Facebook – the world’s biggest addiction next to tobacco, alcohol, porn and McDonalds; the place you can visit when in real life your friends are non-existent; your face isn’t tagged and commented on by hundreds of people; your dog doesn’t have a fan page and people don’t ‘like’ what you say.

Facebook, the employer’s nemesis, parents’ worst nightmare, relationship history archive and most often, the only reason why you’re in touch with about 400 hundred people you wouldn’t speak to on the street, let alone have a real time unwanted instant chat which by law begins with ‘hey you’.
Well fear not, facebook self-harmers, now you can get harassed on the move! Just make sure you’re available to chat as you catch the bus, make the tea, go to the hairdresser, stack up on some sweat-shop goodies @ Primani – wherever you are and whatever you’re doing, do it with a chorus of ‘hey you’ in your pocket.
WHY the doubt/dread/fear/animosity, I ask myself? Perhaps it’s because anyone I actually want to talk to knows where I live, will have my mobile number, email address, work email and skype info and (God forbid…) will actually spend time with me in real life, whereas facebook is for all the people who quite simply don’t.

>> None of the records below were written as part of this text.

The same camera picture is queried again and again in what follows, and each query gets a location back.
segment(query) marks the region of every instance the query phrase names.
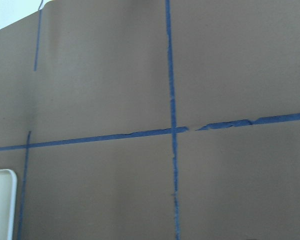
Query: white plastic container
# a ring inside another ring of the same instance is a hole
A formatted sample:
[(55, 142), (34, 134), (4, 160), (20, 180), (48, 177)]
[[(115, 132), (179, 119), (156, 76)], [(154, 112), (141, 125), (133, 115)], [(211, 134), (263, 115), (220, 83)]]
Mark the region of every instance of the white plastic container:
[(0, 170), (0, 240), (12, 240), (16, 205), (17, 176)]

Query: blue line
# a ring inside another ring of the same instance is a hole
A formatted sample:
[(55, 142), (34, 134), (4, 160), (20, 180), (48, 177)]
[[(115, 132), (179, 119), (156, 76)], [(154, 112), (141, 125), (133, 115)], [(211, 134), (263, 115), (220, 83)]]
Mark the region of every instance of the blue line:
[(30, 145), (31, 131), (29, 131), (26, 145), (25, 145), (25, 160), (24, 160), (24, 170), (22, 178), (22, 188), (21, 188), (21, 200), (20, 200), (20, 212), (19, 212), (19, 225), (17, 232), (17, 240), (21, 240), (22, 225), (24, 219), (24, 208), (25, 208), (25, 196), (26, 196), (26, 185), (27, 185), (27, 174), (28, 174), (28, 162), (29, 162), (29, 145)]
[(174, 58), (172, 45), (171, 30), (171, 7), (170, 0), (165, 0), (165, 20), (166, 34), (168, 40), (167, 58), (169, 69), (169, 88), (170, 88), (170, 113), (171, 113), (171, 136), (173, 151), (173, 183), (174, 183), (174, 225), (175, 239), (180, 240), (180, 223), (179, 223), (179, 168), (178, 168), (178, 140), (177, 140), (177, 117), (176, 117), (176, 98), (175, 98), (175, 76), (174, 76)]
[(210, 130), (210, 129), (227, 129), (231, 127), (243, 127), (249, 125), (261, 125), (261, 124), (274, 124), (274, 123), (283, 123), (283, 122), (291, 122), (291, 121), (299, 121), (300, 113), (288, 114), (288, 115), (279, 115), (279, 116), (266, 116), (260, 117), (257, 120), (236, 120), (236, 121), (225, 121), (225, 122), (217, 122), (217, 123), (209, 123), (197, 131), (202, 130)]
[(37, 71), (37, 68), (38, 68), (41, 22), (42, 22), (42, 9), (39, 10), (38, 32), (37, 32), (37, 36), (36, 36), (36, 47), (35, 47), (34, 67), (33, 67), (34, 71)]
[[(185, 126), (176, 128), (177, 133), (184, 133), (187, 132), (188, 130), (189, 129)], [(58, 146), (58, 145), (66, 145), (66, 144), (79, 144), (79, 143), (99, 142), (99, 141), (108, 141), (108, 140), (117, 140), (117, 139), (131, 139), (131, 138), (158, 136), (158, 135), (166, 135), (166, 134), (171, 134), (171, 128), (148, 130), (148, 131), (137, 131), (128, 134), (112, 134), (112, 135), (91, 136), (91, 137), (73, 138), (73, 139), (66, 139), (66, 140), (57, 140), (57, 141), (46, 141), (46, 142), (39, 142), (39, 143), (31, 143), (29, 144), (28, 147), (31, 149), (31, 148), (41, 148), (41, 147)], [(19, 150), (25, 148), (27, 148), (27, 145), (4, 146), (4, 147), (0, 147), (0, 152), (9, 151), (9, 150)]]

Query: gray surface
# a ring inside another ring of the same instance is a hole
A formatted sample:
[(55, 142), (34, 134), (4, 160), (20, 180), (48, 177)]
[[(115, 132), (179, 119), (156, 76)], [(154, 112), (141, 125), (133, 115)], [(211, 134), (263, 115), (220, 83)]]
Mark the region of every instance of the gray surface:
[[(180, 126), (300, 112), (300, 0), (171, 7)], [(42, 20), (37, 72), (38, 14), (0, 30), (0, 147), (170, 126), (164, 1), (56, 0)], [(31, 149), (24, 239), (174, 239), (170, 139)], [(300, 122), (179, 149), (182, 239), (300, 240)], [(24, 154), (0, 152), (19, 183)]]

So yes, this is a blog to express how I simply cannot wait for facebook to further distort the line between real life and electronic life by bringing fake profiles even closer. And for the record, if you haven’t met someone in real life, they are not your best friend or lover, and if they try and forge that relationship electronically, particularly if through continued ‘hey you’ pings, then beware! You’ve been warned.